Stored data:
================

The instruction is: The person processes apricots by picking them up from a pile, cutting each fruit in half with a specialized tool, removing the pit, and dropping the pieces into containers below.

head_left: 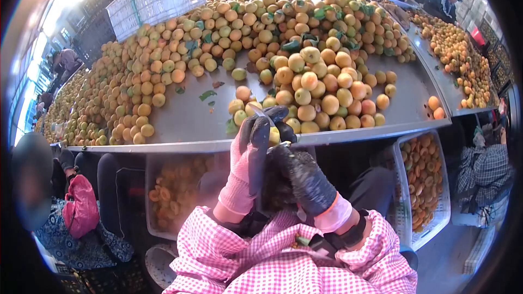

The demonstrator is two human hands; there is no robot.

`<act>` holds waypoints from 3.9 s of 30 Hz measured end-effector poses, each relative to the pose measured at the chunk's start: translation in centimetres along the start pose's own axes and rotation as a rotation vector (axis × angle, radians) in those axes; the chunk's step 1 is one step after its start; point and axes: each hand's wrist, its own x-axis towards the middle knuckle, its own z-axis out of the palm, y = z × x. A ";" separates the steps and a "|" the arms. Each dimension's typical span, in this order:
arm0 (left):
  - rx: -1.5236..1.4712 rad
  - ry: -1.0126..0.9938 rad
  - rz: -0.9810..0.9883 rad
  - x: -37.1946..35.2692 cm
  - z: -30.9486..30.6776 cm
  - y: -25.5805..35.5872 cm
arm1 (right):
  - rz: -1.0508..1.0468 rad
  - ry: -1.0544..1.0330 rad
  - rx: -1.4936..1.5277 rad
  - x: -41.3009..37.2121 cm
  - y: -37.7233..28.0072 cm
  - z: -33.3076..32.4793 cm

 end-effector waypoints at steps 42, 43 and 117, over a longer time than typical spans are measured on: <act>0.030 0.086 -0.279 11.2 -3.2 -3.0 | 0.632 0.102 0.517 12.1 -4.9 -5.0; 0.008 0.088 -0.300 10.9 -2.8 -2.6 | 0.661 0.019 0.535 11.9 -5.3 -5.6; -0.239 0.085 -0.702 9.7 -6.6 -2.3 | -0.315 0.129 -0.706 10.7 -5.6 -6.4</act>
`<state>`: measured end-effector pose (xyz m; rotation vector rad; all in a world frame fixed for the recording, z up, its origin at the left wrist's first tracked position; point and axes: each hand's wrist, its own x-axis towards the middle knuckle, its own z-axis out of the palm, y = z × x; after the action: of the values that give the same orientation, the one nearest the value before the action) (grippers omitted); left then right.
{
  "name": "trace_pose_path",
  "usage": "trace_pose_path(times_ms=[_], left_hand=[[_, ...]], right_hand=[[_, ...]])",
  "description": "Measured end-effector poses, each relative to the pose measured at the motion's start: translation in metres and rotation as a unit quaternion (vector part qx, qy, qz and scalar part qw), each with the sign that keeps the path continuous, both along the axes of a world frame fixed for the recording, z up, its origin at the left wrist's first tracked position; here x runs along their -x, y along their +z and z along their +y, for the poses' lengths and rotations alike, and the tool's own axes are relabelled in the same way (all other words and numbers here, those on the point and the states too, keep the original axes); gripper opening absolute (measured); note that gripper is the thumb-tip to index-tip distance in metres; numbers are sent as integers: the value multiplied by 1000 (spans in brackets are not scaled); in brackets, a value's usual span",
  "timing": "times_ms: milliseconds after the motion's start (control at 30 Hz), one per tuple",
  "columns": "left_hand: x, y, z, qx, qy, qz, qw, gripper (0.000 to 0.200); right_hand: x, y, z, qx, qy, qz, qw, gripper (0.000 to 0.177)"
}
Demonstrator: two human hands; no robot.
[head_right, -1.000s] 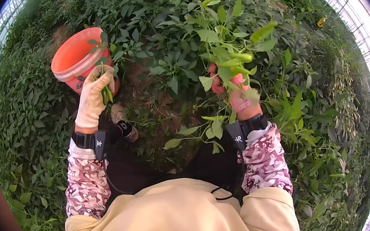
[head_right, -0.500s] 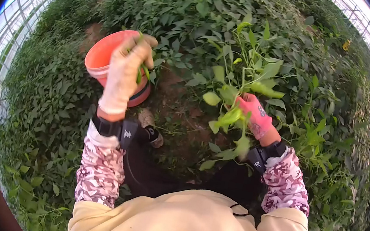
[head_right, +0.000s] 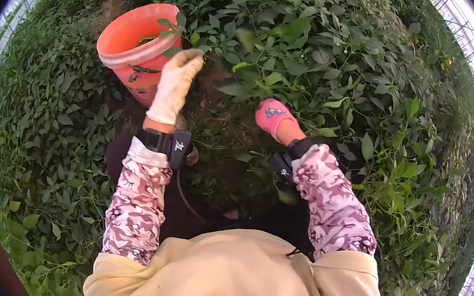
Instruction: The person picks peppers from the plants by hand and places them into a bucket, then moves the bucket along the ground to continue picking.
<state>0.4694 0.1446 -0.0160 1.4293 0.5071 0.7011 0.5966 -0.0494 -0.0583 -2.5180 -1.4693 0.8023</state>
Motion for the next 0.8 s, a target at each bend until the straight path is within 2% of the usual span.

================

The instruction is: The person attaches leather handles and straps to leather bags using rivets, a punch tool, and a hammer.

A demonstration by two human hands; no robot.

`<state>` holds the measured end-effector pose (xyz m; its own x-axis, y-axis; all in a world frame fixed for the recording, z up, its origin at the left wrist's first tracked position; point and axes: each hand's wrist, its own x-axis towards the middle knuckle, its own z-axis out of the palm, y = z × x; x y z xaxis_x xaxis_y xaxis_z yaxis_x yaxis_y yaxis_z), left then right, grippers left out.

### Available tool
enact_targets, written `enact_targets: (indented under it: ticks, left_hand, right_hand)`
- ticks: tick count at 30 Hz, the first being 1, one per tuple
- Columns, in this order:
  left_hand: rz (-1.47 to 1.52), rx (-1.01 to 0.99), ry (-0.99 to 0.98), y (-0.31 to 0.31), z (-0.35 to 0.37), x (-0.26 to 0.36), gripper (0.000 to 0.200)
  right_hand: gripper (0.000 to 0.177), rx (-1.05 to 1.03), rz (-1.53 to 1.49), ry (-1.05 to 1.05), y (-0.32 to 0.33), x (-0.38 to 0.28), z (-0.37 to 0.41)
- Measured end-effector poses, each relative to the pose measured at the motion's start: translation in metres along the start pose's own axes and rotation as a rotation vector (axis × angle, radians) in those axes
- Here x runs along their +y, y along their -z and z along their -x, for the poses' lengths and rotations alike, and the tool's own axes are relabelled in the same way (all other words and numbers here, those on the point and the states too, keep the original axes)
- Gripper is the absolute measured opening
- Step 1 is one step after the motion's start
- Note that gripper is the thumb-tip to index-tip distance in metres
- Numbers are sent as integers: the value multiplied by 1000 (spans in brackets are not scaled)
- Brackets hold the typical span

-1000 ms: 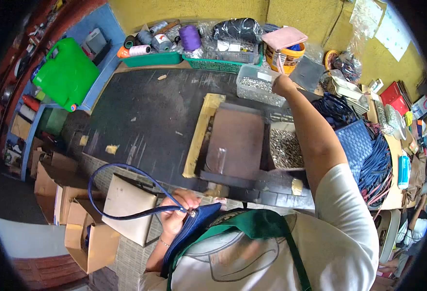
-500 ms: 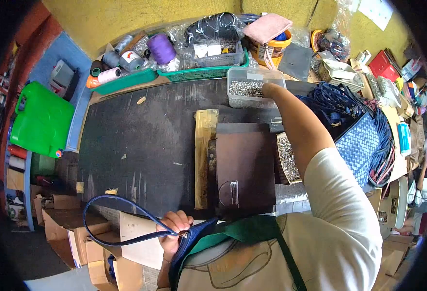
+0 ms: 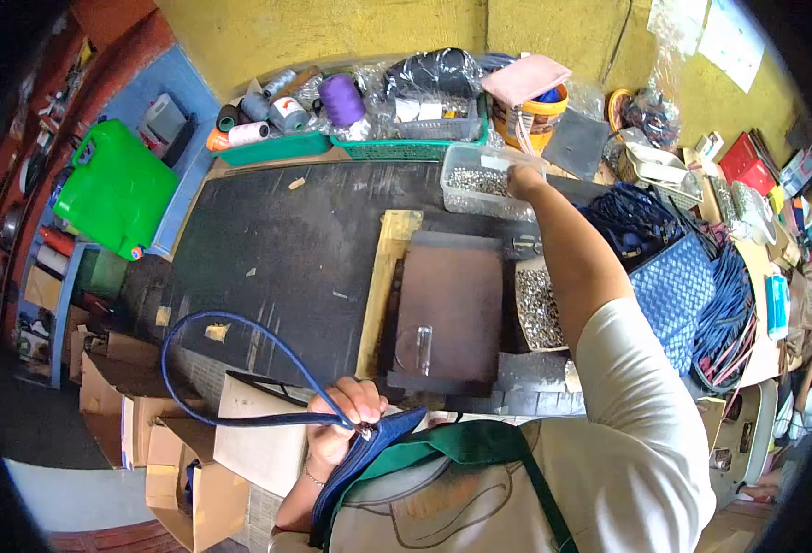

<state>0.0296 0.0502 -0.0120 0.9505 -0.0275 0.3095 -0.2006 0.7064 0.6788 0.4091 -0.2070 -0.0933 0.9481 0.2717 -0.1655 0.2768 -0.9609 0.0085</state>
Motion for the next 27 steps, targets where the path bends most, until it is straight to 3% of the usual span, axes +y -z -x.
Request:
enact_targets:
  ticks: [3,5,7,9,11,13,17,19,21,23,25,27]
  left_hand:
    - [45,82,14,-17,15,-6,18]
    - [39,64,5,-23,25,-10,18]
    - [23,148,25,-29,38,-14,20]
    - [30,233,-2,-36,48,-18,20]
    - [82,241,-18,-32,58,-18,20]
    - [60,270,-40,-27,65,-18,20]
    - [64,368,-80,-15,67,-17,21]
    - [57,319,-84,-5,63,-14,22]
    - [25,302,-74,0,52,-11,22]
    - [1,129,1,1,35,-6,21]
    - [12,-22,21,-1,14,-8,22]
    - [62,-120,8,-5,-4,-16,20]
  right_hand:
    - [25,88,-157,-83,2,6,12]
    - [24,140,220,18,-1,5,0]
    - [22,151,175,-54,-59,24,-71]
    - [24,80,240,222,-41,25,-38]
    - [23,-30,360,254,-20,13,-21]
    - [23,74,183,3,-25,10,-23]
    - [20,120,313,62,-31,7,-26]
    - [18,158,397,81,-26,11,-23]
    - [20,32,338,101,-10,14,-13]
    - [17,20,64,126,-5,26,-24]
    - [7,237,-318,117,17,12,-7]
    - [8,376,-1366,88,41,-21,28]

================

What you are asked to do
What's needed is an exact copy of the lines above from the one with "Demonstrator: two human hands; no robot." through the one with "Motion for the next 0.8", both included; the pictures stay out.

Response
Demonstrator: two human hands; no robot.
[head_right, -1.000s] 
[head_right, -0.500s] 
[head_right, +0.000s] 
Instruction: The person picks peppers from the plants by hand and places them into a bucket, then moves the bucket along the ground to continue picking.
<state>0.4694 0.1446 -0.0160 1.4293 0.5071 0.7011 0.5966 -0.0494 -0.0583 -2.5180 -1.4693 0.8023</state>
Motion for the next 0.8 s, a target at each bend until the straight path is within 2% of the usual span.

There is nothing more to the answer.